• [Collected data]
========================
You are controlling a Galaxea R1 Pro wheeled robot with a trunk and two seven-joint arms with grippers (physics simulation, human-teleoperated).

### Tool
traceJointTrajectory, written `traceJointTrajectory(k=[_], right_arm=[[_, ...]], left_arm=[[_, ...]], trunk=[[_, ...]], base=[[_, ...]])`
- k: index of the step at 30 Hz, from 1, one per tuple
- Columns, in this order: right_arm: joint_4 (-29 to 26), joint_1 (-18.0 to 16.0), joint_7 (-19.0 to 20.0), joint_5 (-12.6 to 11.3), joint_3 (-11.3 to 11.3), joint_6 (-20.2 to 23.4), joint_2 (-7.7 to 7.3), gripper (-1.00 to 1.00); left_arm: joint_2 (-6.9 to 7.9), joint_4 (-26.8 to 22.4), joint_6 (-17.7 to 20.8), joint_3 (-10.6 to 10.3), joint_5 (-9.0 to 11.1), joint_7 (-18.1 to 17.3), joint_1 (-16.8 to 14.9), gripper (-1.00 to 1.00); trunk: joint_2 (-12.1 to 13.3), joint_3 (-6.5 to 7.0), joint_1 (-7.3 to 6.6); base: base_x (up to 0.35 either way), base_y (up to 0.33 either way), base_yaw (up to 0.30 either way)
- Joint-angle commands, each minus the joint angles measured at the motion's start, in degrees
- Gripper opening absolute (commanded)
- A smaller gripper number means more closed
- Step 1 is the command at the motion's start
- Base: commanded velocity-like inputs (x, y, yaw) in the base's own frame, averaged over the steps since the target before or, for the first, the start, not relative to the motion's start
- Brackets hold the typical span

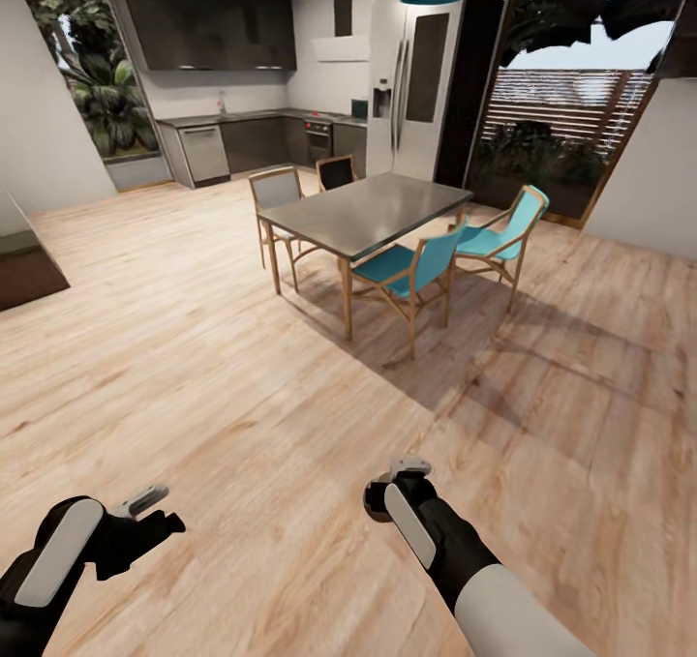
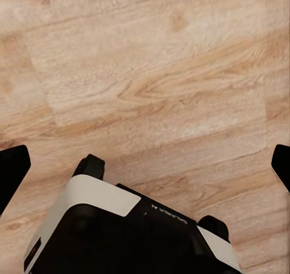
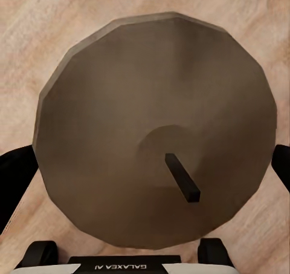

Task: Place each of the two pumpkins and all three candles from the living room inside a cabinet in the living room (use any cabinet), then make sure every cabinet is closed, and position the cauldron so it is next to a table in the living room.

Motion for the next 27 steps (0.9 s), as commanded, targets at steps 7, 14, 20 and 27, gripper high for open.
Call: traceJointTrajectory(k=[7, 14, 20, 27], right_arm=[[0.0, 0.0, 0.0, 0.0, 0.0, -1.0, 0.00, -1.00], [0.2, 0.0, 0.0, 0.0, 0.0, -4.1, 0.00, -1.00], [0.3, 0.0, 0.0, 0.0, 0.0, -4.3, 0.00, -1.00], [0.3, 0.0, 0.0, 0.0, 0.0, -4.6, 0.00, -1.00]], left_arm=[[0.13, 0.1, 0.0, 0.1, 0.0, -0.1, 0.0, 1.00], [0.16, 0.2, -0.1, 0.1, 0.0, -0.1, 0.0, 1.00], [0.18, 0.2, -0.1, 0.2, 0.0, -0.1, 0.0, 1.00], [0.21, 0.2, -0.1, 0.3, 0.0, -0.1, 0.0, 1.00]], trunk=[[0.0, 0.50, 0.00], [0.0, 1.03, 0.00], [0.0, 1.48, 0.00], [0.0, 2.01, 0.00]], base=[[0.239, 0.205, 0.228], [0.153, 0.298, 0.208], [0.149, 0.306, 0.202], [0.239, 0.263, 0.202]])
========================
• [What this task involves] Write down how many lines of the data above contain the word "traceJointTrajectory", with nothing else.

• [Answer box] 2